## Exercise details
Would you output the lines from the one with "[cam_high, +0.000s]" through the last line of the material below, exactly, but without pictures?

## Supplied data
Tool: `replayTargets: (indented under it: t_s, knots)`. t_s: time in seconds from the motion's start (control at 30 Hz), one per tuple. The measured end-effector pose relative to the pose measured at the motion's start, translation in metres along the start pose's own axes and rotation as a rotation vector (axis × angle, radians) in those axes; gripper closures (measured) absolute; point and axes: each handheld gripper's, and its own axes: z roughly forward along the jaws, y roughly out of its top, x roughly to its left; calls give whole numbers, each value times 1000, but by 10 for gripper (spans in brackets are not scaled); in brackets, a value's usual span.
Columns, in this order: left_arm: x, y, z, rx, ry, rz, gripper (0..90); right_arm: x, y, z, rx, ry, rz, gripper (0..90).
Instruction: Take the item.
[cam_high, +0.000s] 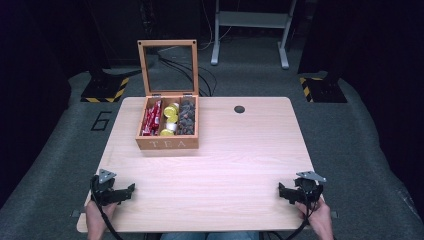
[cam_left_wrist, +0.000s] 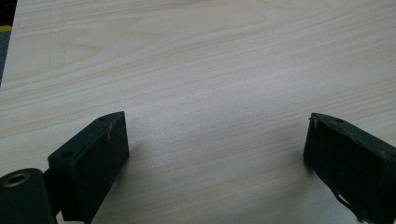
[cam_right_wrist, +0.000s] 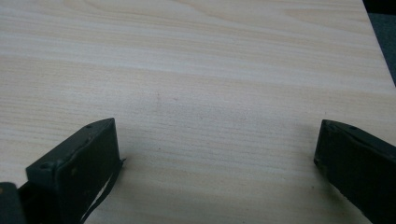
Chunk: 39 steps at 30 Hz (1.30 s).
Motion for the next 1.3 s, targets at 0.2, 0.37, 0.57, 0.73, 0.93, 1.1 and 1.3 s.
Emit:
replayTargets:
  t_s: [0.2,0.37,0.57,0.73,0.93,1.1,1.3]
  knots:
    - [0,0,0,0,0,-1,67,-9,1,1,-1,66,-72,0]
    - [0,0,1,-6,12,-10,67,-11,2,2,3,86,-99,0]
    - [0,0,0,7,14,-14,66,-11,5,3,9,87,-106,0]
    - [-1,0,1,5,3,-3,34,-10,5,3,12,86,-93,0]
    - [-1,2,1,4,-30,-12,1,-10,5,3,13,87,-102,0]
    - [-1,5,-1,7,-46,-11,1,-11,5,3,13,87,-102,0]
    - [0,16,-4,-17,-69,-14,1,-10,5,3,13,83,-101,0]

## Response for this exercise
[cam_high, +0.000s] 
[cam_left_wrist, +0.000s] 
[cam_right_wrist, +0.000s] 
Chunk: 39 steps at 30 Hz (1.30 s).
Motion for the next 1.3 s, targets at 0.2, 0.37, 0.57, 0.73, 0.93, 1.1 and 1.3 s.
Emit:
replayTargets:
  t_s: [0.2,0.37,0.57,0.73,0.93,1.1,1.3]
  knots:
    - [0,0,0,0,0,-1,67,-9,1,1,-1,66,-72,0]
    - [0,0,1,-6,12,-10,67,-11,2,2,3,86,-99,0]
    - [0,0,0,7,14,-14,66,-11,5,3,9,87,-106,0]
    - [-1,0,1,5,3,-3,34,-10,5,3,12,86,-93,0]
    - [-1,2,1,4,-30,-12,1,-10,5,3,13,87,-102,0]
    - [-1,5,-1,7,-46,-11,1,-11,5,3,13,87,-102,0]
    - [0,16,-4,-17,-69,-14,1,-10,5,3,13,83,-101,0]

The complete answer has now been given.